Das war‘s: Robert, die Oma und das zerrissene Trikot

  • Publiziert in Sdj News

Zum Abschied hieß es Harting vor Harting. Doch während Sieger Christoph beim „letzten Schrei“ der Diskusriesen-Brüder eher die Nebenrolle zugedacht war, richteten sich aller Augen auf Bruder Robert. Im Berliner Olympiastadion feuerten und feuerten Tausende  (45.000 waren es offiziell) den Hünen mit der rund Scheibe ein letztes Mal an. Der mehrfache Olympiasieger, Europameister und Weltmeister, sowie dreifache „Sportler des Jahres“ (2012–2014) legte beim ISTAF endgültig sein Arbeitsgerät zur Seite.
„Das hatte ich mir immer gewünscht, Hier in Berlin vor meinen Freunden und Fans Adé zu sagen“, sagte der Hauptdarsteller nach Show und Sport beim großen Event in der Bundeshauptstadt. Der 33jährige war nicht nur ein Athlet mit beeindruckender Ausstrahlung. Nicht nur ein Schreihals und Trikot-Zerreißer zur Gaudi seiner Fans und der Fotografen.
Das, so sagte Harting, habe er dann ohnehin eingestellt, weil es seiner Oma nicht gefiel. Unvergessen heute noch, als die forsche alte Dame beim „Sportler des Jahres“ auf die Bühne trat um ihrem Enkel die erwiesene Ehre zuteilwerden zu lassen. „Das habt Ihr Euch nicht wirklich getraut, entfuhr es dem verblüfften Riesen“, als im Gespräch mit Katrin Müller-Hohenstein so langsam durchsickerte, dass sich in wenigen Sekunden der Vorhang heben würde, um die Großmutter aufs Parkett und unter die ZDF-Scheinwerfer zu lassen.

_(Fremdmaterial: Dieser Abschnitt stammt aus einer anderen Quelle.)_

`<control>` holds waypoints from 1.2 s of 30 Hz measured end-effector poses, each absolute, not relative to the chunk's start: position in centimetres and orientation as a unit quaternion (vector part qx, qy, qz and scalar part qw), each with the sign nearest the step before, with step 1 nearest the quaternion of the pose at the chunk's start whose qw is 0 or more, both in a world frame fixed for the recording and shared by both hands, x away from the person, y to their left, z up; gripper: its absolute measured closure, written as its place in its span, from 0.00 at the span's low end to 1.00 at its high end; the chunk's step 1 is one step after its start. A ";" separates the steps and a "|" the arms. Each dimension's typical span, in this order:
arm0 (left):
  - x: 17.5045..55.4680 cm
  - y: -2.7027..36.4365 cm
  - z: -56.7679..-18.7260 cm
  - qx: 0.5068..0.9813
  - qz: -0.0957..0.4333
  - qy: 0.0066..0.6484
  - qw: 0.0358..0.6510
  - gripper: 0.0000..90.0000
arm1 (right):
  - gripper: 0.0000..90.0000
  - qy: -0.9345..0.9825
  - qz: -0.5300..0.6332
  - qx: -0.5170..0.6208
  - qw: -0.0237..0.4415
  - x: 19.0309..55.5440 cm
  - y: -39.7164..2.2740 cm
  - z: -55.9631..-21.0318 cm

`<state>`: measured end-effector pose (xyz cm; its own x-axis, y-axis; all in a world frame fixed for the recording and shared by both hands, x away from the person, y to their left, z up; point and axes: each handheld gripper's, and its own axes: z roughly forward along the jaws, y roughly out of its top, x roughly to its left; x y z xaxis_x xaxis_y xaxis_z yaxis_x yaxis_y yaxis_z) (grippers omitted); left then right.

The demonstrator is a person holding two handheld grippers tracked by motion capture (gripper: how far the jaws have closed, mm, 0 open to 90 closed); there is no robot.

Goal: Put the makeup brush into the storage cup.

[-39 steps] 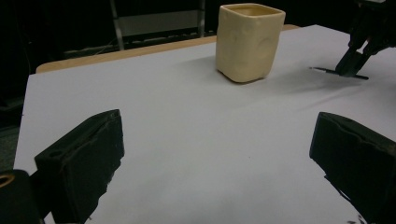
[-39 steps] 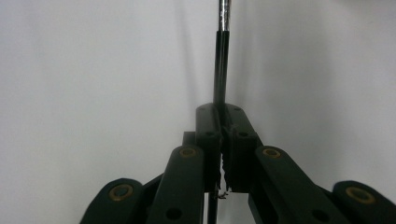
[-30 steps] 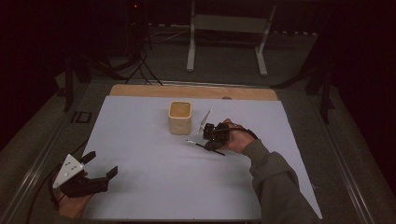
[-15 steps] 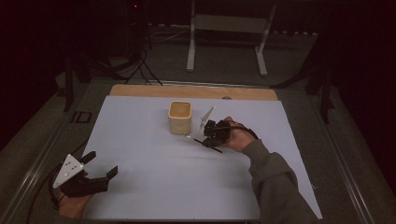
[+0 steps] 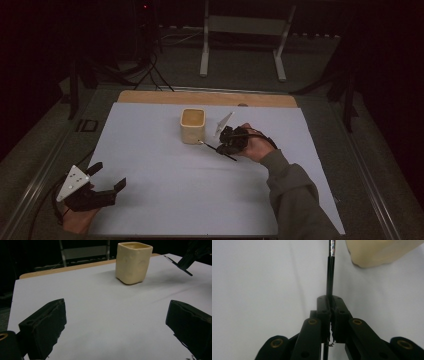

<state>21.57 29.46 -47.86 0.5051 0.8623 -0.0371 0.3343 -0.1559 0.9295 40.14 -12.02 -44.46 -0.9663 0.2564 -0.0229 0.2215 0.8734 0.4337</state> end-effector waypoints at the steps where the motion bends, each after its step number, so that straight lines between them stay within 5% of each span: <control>1: 21.6 29.5 -47.9 0.712 0.267 0.420 0.495 0.04 | 0.96 0.966 0.222 0.126 0.040 40.1 -12.1 -44.4; 36: 21.6 29.4 -47.9 0.712 0.266 0.422 0.494 0.05 | 0.96 0.934 0.309 0.161 0.080 40.6 -13.0 -42.7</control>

Robert Harting ist und war einer, der den Mund auch dann aufmachte, wenn er nicht nur zum Schreien gedacht war, um den Diskus auch akustisch möglichst weit zu tragen. Harting mischte sich ein, war Athletensprecher, legte sich auch mit den großen und größten Funktionären an, wenn es seiner Meinung nach richtig un d wichtig war. Pläne habe er genug für die Zukunft, sagte er zum Abschied. Dinge, die verändern und dann Bestand haben, möchte er in Zukunft machen. Dafür sei ein normaler Bürojob mit Sicherheit nicht geschaffen,
Im nächsten Jahr wolle er, befreit vom Trainingsstress, „erst mal die Uni fertig machen.“ Dann, so Robert Harting, habe er einen Master-of-Arts-Abschluss in Gesellschafts- und Wirtschaftskommunikation. „Dadurch steht mir allerhand offen - man ist eine gute Allzweckwaffe und auch ein bisschen ein Generalist.“ Auf den „neuen“ Robert Harting darf man wohl ebenso gespannt sein, wie man den „Alten“ mit Glanz und Gloria verabschiedet hat.